**TASK TO CARRY OUT:**
The reply should hold only the lines from the one with "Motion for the" through the end of the data, each given exactly.

::: DATASET EXTRACT

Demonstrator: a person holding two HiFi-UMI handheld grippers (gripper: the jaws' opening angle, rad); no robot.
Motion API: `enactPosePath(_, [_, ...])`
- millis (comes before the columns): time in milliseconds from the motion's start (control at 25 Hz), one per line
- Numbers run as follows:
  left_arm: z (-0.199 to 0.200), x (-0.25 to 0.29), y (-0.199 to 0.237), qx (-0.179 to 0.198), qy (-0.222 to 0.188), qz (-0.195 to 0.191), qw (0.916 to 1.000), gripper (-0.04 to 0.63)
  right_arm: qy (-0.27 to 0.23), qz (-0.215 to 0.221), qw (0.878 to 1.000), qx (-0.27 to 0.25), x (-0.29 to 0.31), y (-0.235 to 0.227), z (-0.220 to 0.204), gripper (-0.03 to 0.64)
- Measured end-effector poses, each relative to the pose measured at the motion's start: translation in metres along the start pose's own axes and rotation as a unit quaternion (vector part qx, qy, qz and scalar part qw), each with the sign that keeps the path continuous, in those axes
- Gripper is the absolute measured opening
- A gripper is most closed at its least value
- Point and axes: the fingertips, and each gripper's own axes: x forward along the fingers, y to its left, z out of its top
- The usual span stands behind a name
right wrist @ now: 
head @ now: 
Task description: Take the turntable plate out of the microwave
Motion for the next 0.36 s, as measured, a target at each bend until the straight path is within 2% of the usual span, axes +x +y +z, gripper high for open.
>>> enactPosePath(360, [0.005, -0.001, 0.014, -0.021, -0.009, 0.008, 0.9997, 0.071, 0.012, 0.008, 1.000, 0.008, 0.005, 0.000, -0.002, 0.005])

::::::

**RESULT BELOW:**
Motion for the next 0.36 s, as measured, a target at each bend until the straight path is within 2% of the usual span, axes +x +y +z, gripper high for open.
>>> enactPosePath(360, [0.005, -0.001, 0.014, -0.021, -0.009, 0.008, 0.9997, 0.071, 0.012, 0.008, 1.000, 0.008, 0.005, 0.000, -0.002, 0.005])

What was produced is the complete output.